US Representative Edward J. Markey leads US Representative Stephen F. Lynch by 7 percentage points in a new poll, a clear margin, but perhaps not as wide as some political insiders would have predicted in the Democratic primary to succeed John F. Kerry in the US Senate.
The WBUR/MassINC telephone poll of 498 registered voters taken Monday through Wednesday shows Markey, of Malden, leading Lynch, of South Boston, 38 percent to 31 percent among voters who said they were likely to vote in a Democratic primary, just inside the margin of error of plus or minus 4.4 percentage points.
Both candidates were viewed favorably by 29 percent of poll respondents. But more voters had an unfavorable opinion of Markey than Lynch, 19 percent, compared with 12 percent. About a quarter of those surveyed had never heard of either congressman.
The Republican field of potential candidates remains in flux, but the poll suggests that Democrats retain their strong advantage in the race, with better name recognition for their candidates and overall preference from voters for left-
The poll showed 48 percent of voters more likely to pick a generic Democrat in the race compared with 26 percent likely to vote Republican, a finding in keeping with the state’s propensity to elect Democrats to federal office.
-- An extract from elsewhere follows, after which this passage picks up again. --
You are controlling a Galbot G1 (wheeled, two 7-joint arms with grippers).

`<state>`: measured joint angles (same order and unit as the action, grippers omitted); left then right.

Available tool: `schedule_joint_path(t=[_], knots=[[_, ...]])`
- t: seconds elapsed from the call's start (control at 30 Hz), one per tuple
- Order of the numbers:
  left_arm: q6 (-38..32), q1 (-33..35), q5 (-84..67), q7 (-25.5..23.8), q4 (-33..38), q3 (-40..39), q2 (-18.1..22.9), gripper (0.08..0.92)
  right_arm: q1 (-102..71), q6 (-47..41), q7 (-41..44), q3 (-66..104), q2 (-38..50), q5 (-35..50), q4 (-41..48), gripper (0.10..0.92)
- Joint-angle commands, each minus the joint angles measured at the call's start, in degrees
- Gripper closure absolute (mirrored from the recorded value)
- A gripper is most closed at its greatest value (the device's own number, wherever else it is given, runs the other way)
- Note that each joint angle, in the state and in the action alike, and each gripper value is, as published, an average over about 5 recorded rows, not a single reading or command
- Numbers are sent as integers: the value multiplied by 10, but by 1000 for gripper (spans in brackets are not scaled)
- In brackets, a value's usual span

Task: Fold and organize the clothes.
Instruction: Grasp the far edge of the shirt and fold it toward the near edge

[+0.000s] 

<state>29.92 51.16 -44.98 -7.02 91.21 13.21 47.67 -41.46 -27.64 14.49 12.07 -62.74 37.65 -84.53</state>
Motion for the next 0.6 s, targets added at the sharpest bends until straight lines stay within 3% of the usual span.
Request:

It also showed both Democratic candidates soundly defeating state Representative Daniel Winslow, a Republican, by a margin of 19 to 20 percentage points for either candidate. The Democrats’ chances were not tested against other Republicans, including Gabriel Gomez, a former Navy SEAL and private equity manager who recently announced his candidacy. Gomez remained unknown to 56 percent of those surveyed.
Michael J. Sullivan, the former US attorney who announced a potential run Thursday, was not included in the poll.
Scott Brown, the former US senator who decided not to run, remains popular, the poll found, with 58 percent of those surveyed viewing him favorably, compared with 27 percent who have a negative opinion of him.
In addition, 62 percent of those surveyed said they would like him to run again.